[gclist] precise access barrier with hardware dirty bits

Hans Boehm boehm@hoh.engr.sgi.com
Thu, 8 Jul 1999 10:49:14 -0700


I haven't seen this idea before.  It sounds interesting.

My initial reaction is that it may be useful in some cases (64-bit addresses,
GC has direct access to VM hardware).  But there are disadvantages in other
cases:

- I've found that for our collector dirty bit handling at user level can be
quite expensive even with page-level granularity.  This will make it
considerably more expensive.

- Some hardware and associated operating systems don't like to have the same
page mapped in more than one place.  At least early RS/6000s were in that
category.  (On other systems, it's tricky to get this right without losing
performance.)

- As was already pointed out, TLB misses are likely to be a problem.

- It sounds like this would add some allocation overhead, though that may not
be a large cost.

It seems to me that you can trade off dirty-bit overhead for granularity by
having objects share a virtual page.  That probably helps a little.

I'm not sure in what sense the language needs to be strongly typed.  As far as
I can tell, this all works fine with C, to the same extent any other collector
does.  The allocator returns pointers to different virtual pages for objects
that share the same physical page.  In fact, for C it has the added benefit
that you can now tell whether a pointer is pointing just past the end of one
object or to the beginning of the next one, thus saving some space.

On Jul 8,  7:21pm, Francois-Rene Rideau wrote:
> Subject: [gclist] precise access barrier with hardware dirty bits
>
> [ plain text
>   Encoded with "quoted-printable" ] :
Dear all,
>    I had an idea last night that I wanted to share with you GC experts.
> The idea was to use dirty bits of paging hardware to achieve _precise_
> read or write barriers for a GC or persistent store,
> by using one logical page mapping by logical object on a same (physical)
page?
> i.e. a same physical page P1 could contain three logical objects A, B, C,
> at different offsets, and would accordingly be mapped three times
> at different addresses logical virtual memory.
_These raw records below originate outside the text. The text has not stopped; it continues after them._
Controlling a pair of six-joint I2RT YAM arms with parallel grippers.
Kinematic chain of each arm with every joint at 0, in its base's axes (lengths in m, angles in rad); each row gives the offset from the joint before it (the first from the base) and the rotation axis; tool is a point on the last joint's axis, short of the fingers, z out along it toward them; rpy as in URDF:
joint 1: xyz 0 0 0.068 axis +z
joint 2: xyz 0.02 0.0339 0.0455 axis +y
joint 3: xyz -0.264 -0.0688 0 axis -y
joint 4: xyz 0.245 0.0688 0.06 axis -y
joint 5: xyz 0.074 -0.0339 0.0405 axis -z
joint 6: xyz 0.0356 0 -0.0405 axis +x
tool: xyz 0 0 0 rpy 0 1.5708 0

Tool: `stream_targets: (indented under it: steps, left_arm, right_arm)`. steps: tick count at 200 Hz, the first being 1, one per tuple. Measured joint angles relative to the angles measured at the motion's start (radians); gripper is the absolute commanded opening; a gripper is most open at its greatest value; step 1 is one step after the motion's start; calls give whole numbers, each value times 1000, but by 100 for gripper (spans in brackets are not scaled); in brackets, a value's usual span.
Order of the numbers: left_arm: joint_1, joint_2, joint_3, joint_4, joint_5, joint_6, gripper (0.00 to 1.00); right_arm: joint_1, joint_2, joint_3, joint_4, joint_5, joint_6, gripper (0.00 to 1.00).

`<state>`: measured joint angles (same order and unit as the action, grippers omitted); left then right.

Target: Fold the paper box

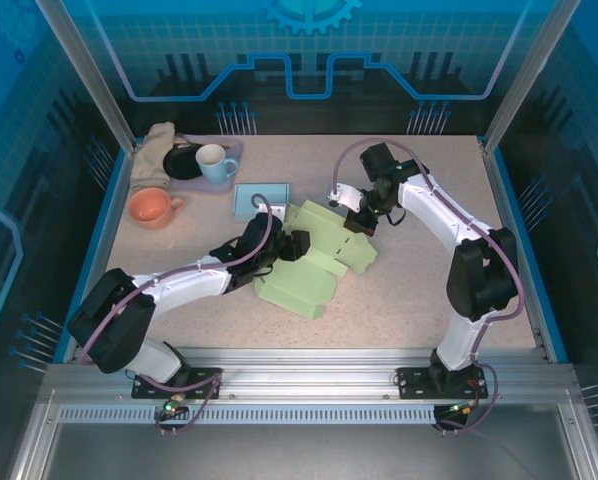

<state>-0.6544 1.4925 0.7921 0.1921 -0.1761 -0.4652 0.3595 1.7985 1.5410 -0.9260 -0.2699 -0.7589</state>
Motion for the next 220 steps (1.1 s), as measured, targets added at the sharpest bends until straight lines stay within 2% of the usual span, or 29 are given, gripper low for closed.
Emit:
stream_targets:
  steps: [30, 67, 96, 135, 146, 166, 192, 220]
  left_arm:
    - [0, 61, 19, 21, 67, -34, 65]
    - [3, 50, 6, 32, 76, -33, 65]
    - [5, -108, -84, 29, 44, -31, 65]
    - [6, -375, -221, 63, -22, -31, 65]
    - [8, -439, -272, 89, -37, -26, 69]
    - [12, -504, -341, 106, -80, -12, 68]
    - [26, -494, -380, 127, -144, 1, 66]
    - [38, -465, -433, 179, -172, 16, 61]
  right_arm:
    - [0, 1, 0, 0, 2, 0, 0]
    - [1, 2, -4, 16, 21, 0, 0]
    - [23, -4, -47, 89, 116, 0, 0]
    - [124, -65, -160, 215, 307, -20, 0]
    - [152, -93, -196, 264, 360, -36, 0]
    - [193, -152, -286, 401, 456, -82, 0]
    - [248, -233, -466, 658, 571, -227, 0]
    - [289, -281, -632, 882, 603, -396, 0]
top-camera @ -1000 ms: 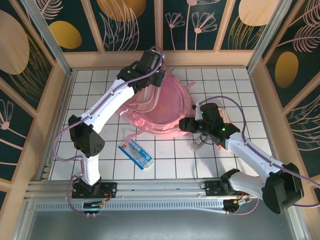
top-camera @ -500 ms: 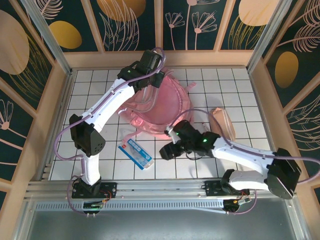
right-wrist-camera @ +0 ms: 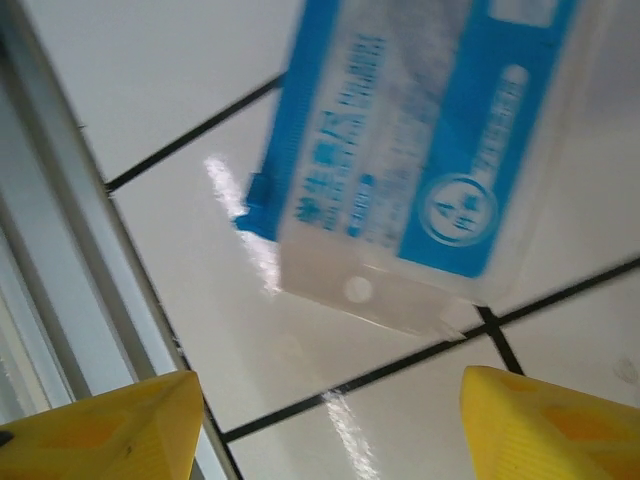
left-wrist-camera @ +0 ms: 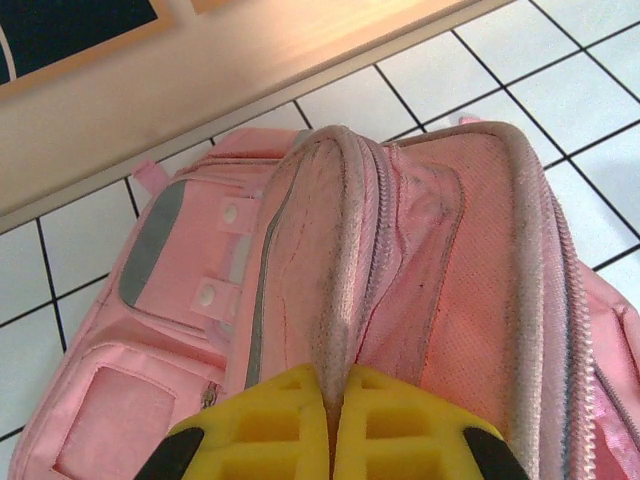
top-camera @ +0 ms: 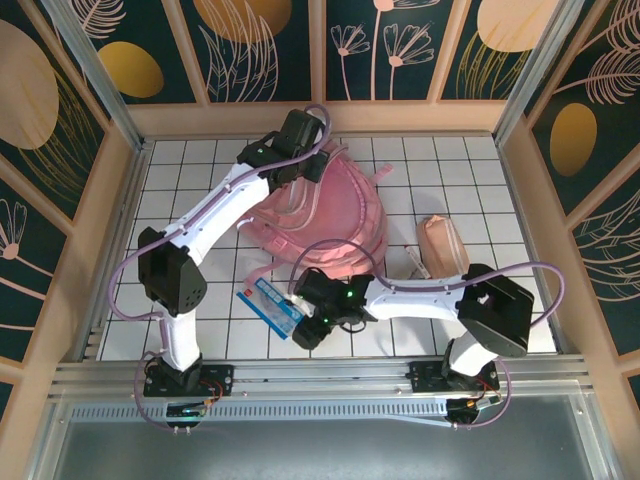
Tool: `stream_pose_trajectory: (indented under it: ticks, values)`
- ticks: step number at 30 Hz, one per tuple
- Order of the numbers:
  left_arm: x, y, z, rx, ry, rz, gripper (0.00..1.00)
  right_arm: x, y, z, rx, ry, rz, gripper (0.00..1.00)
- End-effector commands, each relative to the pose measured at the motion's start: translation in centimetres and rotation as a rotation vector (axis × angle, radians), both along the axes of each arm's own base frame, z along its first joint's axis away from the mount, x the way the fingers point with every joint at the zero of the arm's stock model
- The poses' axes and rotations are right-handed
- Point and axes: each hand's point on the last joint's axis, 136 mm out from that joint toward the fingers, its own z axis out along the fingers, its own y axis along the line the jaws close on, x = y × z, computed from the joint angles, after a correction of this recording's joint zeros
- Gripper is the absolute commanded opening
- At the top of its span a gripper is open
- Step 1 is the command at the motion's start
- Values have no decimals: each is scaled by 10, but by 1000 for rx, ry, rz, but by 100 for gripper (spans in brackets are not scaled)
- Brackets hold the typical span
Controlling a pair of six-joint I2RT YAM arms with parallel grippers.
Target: Pack the student bag
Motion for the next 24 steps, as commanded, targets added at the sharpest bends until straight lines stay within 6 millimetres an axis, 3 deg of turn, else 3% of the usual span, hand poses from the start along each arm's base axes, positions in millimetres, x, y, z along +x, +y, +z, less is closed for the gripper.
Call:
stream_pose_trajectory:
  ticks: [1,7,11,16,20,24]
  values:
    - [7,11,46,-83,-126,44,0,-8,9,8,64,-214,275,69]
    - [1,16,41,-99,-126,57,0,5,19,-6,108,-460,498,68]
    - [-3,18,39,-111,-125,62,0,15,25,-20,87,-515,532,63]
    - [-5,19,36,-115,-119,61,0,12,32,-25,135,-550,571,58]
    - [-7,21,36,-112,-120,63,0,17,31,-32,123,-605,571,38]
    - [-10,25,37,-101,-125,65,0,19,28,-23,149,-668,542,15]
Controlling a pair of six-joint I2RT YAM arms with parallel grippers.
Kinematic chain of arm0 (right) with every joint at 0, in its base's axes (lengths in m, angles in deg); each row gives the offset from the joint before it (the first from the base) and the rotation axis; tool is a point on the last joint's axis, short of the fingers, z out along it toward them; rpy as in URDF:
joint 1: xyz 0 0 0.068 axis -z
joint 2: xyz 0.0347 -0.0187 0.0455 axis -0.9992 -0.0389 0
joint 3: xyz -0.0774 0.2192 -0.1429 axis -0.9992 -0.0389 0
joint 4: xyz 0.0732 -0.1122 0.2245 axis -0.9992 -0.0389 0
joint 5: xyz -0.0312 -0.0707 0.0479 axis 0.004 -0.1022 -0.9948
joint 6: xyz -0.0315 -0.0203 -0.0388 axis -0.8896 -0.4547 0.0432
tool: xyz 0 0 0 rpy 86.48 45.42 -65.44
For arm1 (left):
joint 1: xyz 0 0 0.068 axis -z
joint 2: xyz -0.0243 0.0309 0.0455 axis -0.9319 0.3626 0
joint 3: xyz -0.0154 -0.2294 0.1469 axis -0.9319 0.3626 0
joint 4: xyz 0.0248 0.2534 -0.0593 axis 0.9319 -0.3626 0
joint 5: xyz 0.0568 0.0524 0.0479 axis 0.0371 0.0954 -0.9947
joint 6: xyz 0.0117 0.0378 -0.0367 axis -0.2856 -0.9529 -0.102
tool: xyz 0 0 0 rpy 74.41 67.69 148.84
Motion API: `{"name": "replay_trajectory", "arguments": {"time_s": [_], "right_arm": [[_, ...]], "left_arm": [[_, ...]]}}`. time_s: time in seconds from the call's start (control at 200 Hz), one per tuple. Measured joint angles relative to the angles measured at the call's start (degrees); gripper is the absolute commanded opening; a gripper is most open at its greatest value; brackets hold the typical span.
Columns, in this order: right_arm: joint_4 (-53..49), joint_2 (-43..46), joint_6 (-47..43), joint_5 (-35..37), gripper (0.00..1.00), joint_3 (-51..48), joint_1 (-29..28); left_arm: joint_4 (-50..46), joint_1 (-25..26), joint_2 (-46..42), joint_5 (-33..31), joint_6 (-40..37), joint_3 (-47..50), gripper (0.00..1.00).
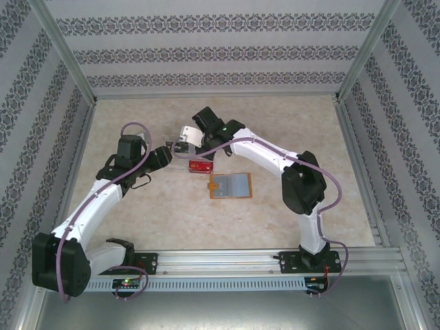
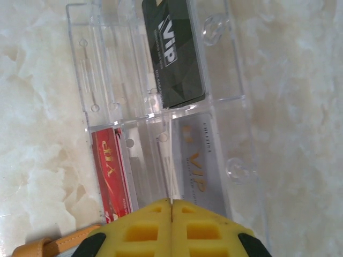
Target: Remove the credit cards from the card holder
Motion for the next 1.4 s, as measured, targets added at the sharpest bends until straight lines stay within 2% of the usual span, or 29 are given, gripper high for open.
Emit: {"name": "replay_trajectory", "arguments": {"time_s": [0.185, 0.475, 1.069, 1.124, 1.169, 1.269, 1.399], "right_arm": [[1.2, 0.2, -1.9, 1.4, 0.00, 0.0, 0.0], [1.2, -1.9, -3.7, 2.1, 0.00, 1.1, 0.0], [1.2, -4.8, -5.2, 2.4, 0.00, 1.1, 0.1], [1.1, -5.1, -5.2, 2.4, 0.03, 1.1, 0.1], [1.1, -5.2, -5.2, 2.4, 0.15, 1.1, 0.1], [1.4, -5.2, -5.0, 3.0, 0.27, 1.1, 0.2], [1.9, -5.2, -3.9, 4.3, 0.29, 1.1, 1.0]], "left_arm": [[0.0, 0.0, -2.6, 0.0, 1.2, 2.7, 1.00], [-0.5, 0.0, -5.7, 0.0, 1.8, 3.2, 1.00], [-0.7, 0.0, -5.8, 0.0, 1.8, 3.2, 1.00], [-0.7, 0.0, -5.8, 0.0, 1.8, 3.2, 1.00], [-0.7, 0.0, -5.8, 0.0, 1.8, 3.2, 1.00], [-0.7, 0.0, -5.8, 0.0, 1.8, 3.2, 1.00], [-0.7, 0.0, -5.8, 0.0, 1.8, 3.2, 1.00]]}}
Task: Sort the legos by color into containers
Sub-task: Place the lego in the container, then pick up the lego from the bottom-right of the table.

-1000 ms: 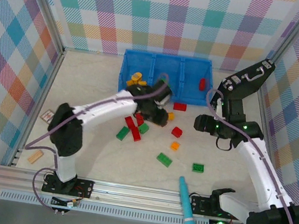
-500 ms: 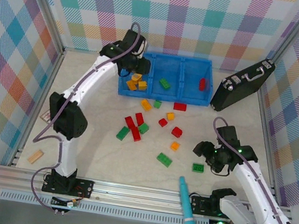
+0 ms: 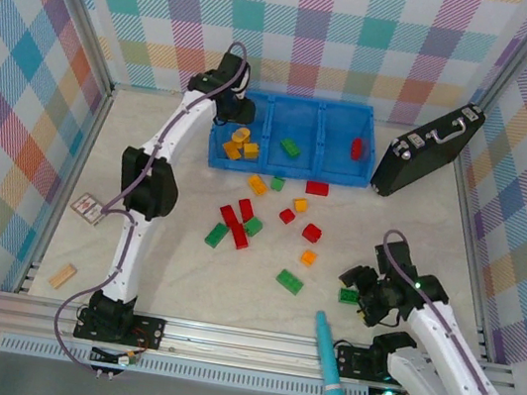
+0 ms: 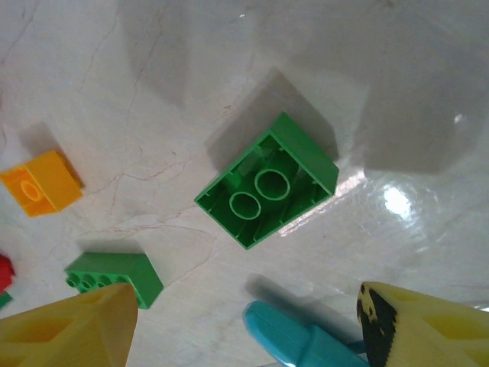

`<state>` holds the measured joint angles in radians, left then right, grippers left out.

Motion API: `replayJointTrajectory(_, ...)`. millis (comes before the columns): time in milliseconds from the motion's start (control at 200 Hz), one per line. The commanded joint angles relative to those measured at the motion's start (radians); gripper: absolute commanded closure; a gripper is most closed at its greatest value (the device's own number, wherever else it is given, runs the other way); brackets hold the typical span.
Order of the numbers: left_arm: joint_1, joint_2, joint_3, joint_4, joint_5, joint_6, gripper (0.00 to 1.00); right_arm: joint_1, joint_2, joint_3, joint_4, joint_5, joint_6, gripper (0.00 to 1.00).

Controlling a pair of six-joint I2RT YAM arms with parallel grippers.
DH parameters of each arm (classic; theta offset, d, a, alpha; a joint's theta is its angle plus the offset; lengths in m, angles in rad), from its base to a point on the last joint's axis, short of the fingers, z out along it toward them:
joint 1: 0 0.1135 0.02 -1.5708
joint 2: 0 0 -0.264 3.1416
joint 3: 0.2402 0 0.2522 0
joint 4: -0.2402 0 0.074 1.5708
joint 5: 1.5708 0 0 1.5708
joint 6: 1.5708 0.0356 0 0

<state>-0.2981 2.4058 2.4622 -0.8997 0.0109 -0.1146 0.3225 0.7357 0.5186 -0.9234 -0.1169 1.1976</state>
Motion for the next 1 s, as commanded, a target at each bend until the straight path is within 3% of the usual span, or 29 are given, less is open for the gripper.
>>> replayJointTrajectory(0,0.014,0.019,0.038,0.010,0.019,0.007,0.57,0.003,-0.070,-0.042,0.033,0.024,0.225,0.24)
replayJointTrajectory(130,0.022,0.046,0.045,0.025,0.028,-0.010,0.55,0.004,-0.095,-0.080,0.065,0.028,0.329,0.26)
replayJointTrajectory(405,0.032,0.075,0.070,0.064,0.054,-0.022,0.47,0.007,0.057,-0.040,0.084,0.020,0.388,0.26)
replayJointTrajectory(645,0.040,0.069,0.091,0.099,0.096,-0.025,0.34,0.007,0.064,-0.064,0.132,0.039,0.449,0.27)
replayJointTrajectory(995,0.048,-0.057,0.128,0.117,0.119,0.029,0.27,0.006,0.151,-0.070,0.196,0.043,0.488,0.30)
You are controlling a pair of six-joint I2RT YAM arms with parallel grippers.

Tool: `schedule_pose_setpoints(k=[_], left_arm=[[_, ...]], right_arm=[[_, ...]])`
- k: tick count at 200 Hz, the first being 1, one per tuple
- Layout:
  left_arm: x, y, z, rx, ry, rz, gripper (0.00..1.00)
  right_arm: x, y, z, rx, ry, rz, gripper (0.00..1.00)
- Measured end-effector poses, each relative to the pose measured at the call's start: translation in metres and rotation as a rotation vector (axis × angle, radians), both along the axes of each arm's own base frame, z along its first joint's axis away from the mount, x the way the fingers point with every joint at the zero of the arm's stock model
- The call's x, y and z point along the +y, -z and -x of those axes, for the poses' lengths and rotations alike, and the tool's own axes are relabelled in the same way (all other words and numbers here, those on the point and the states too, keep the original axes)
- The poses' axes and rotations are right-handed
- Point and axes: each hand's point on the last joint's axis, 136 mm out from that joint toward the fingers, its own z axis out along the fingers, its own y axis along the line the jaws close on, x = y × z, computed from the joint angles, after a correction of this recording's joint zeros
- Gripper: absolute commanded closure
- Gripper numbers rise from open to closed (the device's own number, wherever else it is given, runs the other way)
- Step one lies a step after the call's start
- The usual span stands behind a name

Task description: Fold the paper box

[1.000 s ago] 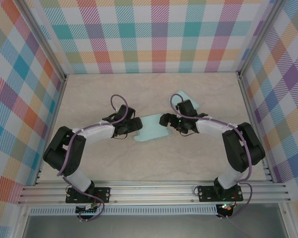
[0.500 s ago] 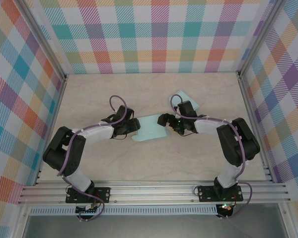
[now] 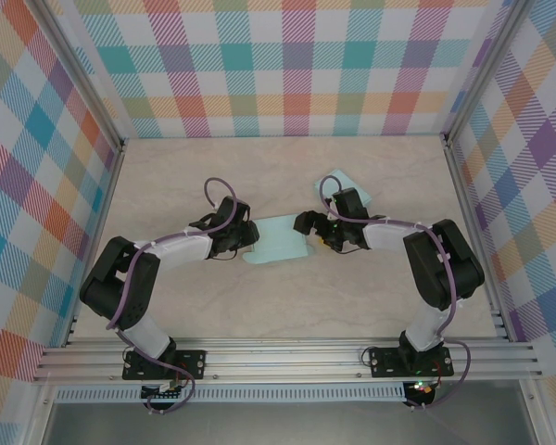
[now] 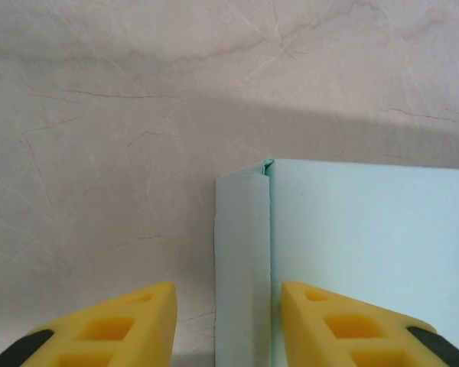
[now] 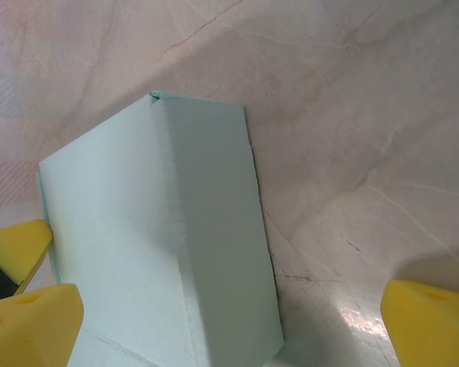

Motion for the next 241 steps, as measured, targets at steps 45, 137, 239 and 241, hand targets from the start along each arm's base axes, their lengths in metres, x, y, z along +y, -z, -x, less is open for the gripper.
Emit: schedule_pose_setpoints(k=[45, 137, 239, 241], left_arm=[[-0.001, -0.001, -0.001, -0.006, 0.000, 0.003, 0.66], [-0.002, -0.005, -0.008, -0.007, 0.005, 0.079, 1.00], [0.004, -0.004, -0.011, 0.021, 0.008, 0.192, 1.00], [0.005, -0.004, -0.012, 0.021, 0.006, 0.193, 1.00]], right_arm=[[0.000, -0.001, -0.001, 0.007, 0.005, -0.028, 0.00], [0.009, -0.005, -0.005, -0.005, -0.016, -0.099, 0.00], [0.035, -0.015, -0.009, -0.047, -0.105, -0.268, 0.00], [0.035, -0.015, -0.010, -0.048, -0.105, -0.269, 0.00]])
Assuming your language
> is strongly typed and your implementation is otherwise correct,
> you could then track down _precisely_ at a _fine grained_
> which of the objects on the page is being read or modified,
> despite the hardware having only page-level granularity!
>
> You could thus save some work for the GC,
> at the expense of wasting address space
> and increasing the cost of TLB management and misses
> (which probably makes the trick useless on 32-bit architectures
> and interesting only for 64-bit architectures).
> And since you may map a physical page exactly as many times
> as it has logical objects on it, you don't waste much physical resources
> (the per-object GC meta-information is moved from concatenated headers
> to the page table structure, which may also help in some cases,
> like not mixing administrative pointers and data,
> or not having a special case for page-aligned raw data buffers).
>
> Has anyone considered the efficiency tradeoffs of such an approach?
> Has anyone implemented it?
> Is it completely worthless for some reason I don't understand,
> or has it any value? Is it already well-known?
>



-- 
Hans-J. Boehm
boehm@sgi.com